Cage-farmed oysters in Grande Isla, LA (Louisiana Cultural Vistas. Fall 2016).


As the first day of summer approaches, farmers arrive at Louisiana State University’s Sea Grant oyster farm in Grand Isle to pick up their seed. The farmers express gratitude that Dr. John Supan has, with the help of his team, grown their oyster seeds a bit bigger than required.

“I don’t drink beer,” Supan announces to the farmers. “So you can pay me back with a bottle of wine. Or two.”

Dr. Supan benevolently lords over a slice of paradise on Caminada Bay, including a massive waterfront laboratory for breeding genetically perfect oysters, and a private floating farm in which to grow them, consisting of rows and rows of what look like miniature shark cages. Only Supan has official clearance to trout fish between the cages, which he does, alone, at 5:30 every single morning. “I only throw top water lures,” he tells me when I express jealousy. “You don’t catch as much but when you do they’re the biggest and best.”
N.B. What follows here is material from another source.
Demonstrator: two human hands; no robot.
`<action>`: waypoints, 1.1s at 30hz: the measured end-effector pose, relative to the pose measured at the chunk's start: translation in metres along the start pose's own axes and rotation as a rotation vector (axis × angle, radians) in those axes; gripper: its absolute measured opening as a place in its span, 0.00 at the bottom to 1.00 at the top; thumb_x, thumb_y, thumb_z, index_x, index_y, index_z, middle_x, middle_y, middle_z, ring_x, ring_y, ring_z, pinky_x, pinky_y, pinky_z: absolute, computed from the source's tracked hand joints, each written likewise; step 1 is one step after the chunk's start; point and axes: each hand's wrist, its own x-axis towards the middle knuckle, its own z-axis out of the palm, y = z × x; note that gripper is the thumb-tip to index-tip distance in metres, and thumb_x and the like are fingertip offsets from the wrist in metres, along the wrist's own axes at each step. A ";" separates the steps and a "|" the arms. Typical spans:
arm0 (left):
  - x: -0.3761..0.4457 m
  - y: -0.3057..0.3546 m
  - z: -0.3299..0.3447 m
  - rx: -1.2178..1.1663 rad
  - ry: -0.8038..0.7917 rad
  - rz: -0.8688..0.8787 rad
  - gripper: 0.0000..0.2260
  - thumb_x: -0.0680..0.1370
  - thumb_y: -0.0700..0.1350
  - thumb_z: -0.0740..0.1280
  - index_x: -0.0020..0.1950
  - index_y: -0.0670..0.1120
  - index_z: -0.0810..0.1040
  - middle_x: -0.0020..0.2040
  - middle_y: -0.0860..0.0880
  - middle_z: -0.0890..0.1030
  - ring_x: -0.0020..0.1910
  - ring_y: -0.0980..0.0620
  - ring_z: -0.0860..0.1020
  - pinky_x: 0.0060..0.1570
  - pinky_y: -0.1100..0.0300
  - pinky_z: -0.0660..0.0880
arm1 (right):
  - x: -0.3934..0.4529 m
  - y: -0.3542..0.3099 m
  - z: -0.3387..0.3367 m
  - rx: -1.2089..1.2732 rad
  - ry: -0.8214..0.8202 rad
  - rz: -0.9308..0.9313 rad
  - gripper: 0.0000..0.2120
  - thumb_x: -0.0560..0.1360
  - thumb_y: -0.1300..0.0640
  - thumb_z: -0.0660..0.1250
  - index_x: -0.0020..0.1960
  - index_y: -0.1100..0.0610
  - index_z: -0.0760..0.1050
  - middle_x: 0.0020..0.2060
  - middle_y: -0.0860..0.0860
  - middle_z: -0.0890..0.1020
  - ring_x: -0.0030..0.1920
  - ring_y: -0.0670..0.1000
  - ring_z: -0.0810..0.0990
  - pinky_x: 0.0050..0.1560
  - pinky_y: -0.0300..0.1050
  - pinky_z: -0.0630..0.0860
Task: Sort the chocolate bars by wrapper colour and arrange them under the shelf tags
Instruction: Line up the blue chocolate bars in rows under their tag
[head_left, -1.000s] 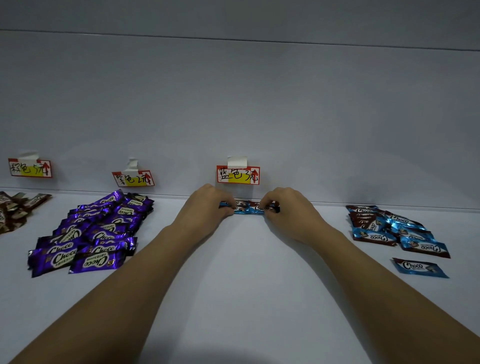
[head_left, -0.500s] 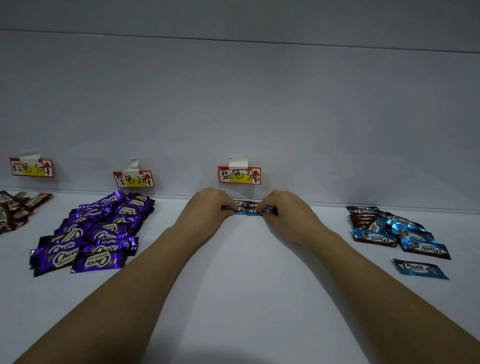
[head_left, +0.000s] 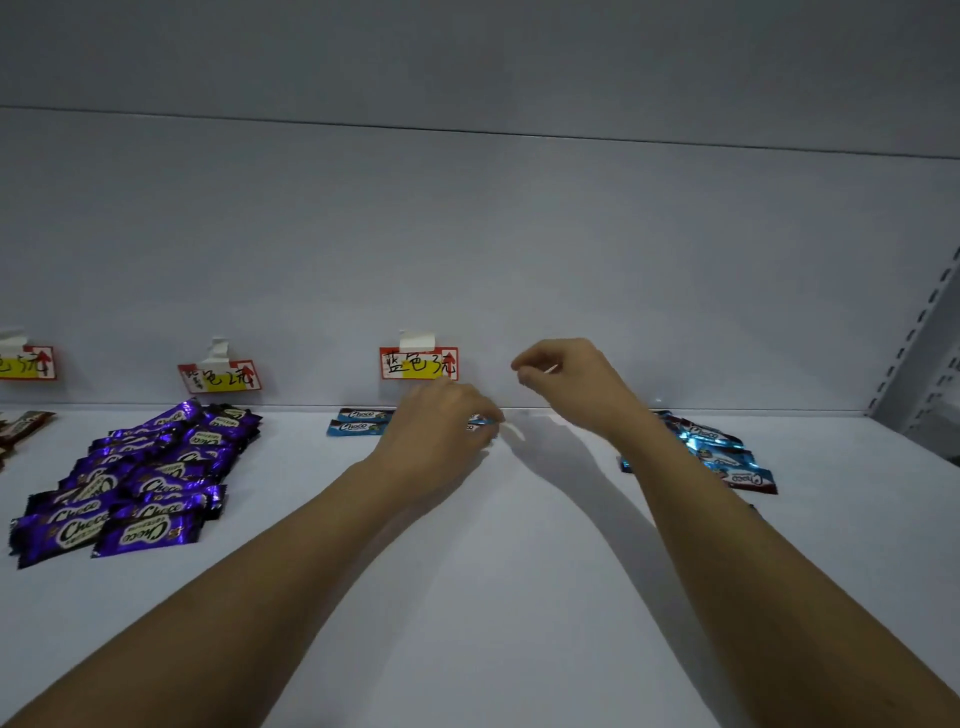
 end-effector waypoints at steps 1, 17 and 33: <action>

The pinky-nail-sized larval oysters look like a pile of mushy sand until Supan’s crew rinse and separate them from each other. The tiny oysters yearn to attach to anything, but each of these will live its entire life autonomous and untethered from rocks and fellow oysters.

In the process of packing the seeds into small sacks of 50,000, three of the tiny larvae fall to the ground. This goes unnoticed by no one. The farmers purchase the two-millimeter larvae through the Louisiana Oyster Dealers and Growers Association for $300 per million, or $11 per thousand. Traditional oyster larvae face all manner of challenges, and most never make it to adulthood, but the cage farmers expect almost all of these seeds to grow.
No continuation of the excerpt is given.